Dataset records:
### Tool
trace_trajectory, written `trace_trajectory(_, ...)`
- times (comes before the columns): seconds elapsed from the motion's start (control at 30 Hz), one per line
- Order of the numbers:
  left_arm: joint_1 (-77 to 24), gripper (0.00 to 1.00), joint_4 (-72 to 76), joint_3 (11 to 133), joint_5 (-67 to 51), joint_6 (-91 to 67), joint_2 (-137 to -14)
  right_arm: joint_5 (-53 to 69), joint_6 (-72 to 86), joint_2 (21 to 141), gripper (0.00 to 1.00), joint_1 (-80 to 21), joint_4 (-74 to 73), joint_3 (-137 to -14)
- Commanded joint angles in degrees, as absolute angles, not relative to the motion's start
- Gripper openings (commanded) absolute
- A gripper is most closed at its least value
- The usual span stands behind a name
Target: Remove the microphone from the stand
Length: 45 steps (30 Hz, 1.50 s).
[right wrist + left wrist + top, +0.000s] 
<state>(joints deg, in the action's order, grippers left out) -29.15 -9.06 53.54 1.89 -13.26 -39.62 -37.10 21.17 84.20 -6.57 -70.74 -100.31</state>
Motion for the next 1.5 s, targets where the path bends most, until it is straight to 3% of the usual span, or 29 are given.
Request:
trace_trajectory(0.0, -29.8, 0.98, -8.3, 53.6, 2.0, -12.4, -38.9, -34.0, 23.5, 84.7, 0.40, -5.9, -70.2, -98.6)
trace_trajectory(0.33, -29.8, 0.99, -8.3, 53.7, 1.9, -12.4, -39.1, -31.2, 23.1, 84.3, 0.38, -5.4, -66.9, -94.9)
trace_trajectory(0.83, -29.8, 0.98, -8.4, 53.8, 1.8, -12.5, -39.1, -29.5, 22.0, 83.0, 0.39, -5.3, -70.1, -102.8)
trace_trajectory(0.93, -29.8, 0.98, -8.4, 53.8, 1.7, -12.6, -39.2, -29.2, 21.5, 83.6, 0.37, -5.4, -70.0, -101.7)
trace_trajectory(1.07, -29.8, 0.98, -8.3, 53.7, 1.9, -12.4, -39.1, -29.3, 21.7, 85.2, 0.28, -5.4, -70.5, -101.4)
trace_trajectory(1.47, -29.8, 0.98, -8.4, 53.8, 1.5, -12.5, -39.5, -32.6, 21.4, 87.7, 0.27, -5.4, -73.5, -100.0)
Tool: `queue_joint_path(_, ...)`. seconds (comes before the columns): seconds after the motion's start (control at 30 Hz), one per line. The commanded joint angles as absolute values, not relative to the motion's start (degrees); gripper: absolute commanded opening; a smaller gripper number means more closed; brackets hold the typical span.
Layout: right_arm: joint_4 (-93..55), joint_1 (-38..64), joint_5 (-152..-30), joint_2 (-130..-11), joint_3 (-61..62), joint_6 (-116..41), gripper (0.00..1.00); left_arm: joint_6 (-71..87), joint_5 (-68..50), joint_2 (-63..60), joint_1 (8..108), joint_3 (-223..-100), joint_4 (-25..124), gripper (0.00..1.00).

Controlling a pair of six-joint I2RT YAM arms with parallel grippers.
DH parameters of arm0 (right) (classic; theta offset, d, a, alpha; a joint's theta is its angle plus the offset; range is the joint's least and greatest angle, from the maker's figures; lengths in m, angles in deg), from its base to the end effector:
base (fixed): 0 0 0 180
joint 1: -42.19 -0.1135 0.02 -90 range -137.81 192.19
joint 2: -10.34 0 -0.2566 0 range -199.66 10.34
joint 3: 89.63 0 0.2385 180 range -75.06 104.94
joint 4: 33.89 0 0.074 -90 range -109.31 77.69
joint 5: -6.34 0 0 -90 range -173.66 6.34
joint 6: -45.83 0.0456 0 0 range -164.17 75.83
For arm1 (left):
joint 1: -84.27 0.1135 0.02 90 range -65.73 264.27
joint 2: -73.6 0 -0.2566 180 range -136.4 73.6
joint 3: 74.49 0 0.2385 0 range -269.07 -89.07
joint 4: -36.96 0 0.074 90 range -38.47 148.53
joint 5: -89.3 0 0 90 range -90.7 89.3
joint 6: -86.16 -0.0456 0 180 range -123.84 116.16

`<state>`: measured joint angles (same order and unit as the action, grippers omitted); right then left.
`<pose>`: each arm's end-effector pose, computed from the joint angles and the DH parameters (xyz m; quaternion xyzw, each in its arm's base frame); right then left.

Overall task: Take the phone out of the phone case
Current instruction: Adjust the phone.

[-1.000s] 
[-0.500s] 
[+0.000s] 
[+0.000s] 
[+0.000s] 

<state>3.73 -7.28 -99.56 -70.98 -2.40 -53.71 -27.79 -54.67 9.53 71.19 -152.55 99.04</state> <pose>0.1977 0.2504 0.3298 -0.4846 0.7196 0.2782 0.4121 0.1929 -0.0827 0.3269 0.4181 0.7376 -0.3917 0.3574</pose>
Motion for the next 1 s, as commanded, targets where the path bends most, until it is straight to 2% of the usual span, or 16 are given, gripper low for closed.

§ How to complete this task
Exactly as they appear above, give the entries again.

§ Written response
### Tool
trace_trajectory, written `trace_trajectory(_, ...)`
- times (comes before the columns): seconds elapsed from the motion's start (control at 30 Hz), one per line
- Order of the numbers:
  left_arm: joint_1 (-77 to 24), gripper (0.00 to 1.00), joint_4 (-72 to 76), joint_3 (11 to 133), joint_5 (-67 to 51), joint_6 (-91 to 67), joint_2 (-137 to -14)
  right_arm: joint_5 (-53 to 69), joint_6 (-72 to 86), joint_2 (21 to 141), gripper (0.00 to 1.00), joint_1 (-80 to 21), joint_4 (-74 to 73), joint_3 (-137 to -14)
- Commanded joint angles in degrees, as absolute angles, not relative to the motion's start
- Gripper openings (commanded) absolute
- A gripper is most closed at its least value
- The usual span stands behind a name
Target: Remove the microphone from the stand
Length: 45 steps (30 Hz, 1.50 s).
[right wrist + left wrist + top, +0.000s] 
<state>(joints deg, in the action's order, grippers left out) -29.15 -9.06 53.54 1.89 -13.26 -39.62 -37.10 21.17 84.20 -6.57 -70.74 -100.31</state>
Motion for the next 1.5 s, targets where the path bends most, until it is straight to 3% of the usual span, or 29 are given.
Request:
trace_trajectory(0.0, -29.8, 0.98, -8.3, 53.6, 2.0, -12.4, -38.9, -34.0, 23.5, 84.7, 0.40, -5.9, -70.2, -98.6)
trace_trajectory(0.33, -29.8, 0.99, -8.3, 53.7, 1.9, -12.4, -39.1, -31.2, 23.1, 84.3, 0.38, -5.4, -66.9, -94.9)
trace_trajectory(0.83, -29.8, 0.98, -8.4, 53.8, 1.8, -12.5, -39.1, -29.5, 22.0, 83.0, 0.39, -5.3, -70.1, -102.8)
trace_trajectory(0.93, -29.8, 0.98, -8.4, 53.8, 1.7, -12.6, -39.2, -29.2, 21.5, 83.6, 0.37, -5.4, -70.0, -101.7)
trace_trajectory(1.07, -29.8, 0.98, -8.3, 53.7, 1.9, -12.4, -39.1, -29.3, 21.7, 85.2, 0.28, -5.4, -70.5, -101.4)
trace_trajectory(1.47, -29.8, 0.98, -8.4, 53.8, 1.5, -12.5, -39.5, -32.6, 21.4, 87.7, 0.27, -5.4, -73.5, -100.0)
Tool: `queue_joint_path(_, ...)`. seconds (comes before the columns): seconds after the motion's start (control at 30 Hz), one per line. The commanded joint angles as absolute values, not relative to the motion's start (degrees); gripper: absolute commanded opening; a smaller gripper number means more closed; brackets hold the typical span.
Layout: right_arm: joint_4 (-93..55), joint_1 (-38..64), joint_5 (-152..-30), joint_2 (-130..-11), joint_3 (-61..62), joint_6 (-116..41), gripper (0.00..1.00); left_arm: joint_6 (-71..87), joint_5 (-68..50), joint_2 (-63..60), joint_1 (8..108), joint_3 (-223..-100), joint_4 (-25..124), gripper (0.00..1.00).

Controlling a pair of six-joint I2RT YAM arms with parallel grippers.
DH parameters of arm0 (right) (classic; theta offset, d, a, alpha; a joint's theta is its angle plus the offset; range is the joint's least and greatest angle, from the maker's figures; lengths in m, angles in deg), from its base to the end effector:
base (fixed): 0 0 0 180
joint 1: -42.19 -0.1135 0.02 -90 range -137.81 192.19
joint 2: -10.34 0 -0.2566 0 range -199.66 10.34
joint 3: 89.63 0 0.2385 180 range -75.06 104.94
joint 4: 33.89 0 0.074 -90 range -109.31 77.69
joint 5: -6.34 0 0 -90 range -173.66 6.34
joint 6: -45.83 0.0456 0 0 range -164.17 75.83
For arm1 (left):
joint 1: -84.27 0.1135 0.02 90 range -65.73 264.27
joint 2: -73.6 0 -0.2566 180 range -136.4 73.6
joint 3: 74.49 0 0.2385 0 range -269.07 -89.07
joint 4: -36.96 0 0.074 90 range -38.47 148.53
joint 5: -89.3 0 0 90 range -90.7 89.3
joint 6: -86.16 -0.0456 0 180 range -123.84 116.16

`<state>`: measured joint angles (same order and unit as the action, grippers omitted); right then left.
`<pose>`: each arm's end-effector pose, computed from the joint angles and the DH parameters (xyz m; quaternion xyzw, each in its arm's base frame); right then left.

Overall task: Take the phone out of the phone case
Current instruction: Adjust the phone.

[-1.000s] 
[-0.500s] 
[+0.000s] 
[+0.000s] 
[+0.000s] 

<state>3.73 -7.28 -99.56 -70.98 -2.40 -53.71 -27.79 -54.67 9.53 71.19 -152.55 99.04</state> <pose>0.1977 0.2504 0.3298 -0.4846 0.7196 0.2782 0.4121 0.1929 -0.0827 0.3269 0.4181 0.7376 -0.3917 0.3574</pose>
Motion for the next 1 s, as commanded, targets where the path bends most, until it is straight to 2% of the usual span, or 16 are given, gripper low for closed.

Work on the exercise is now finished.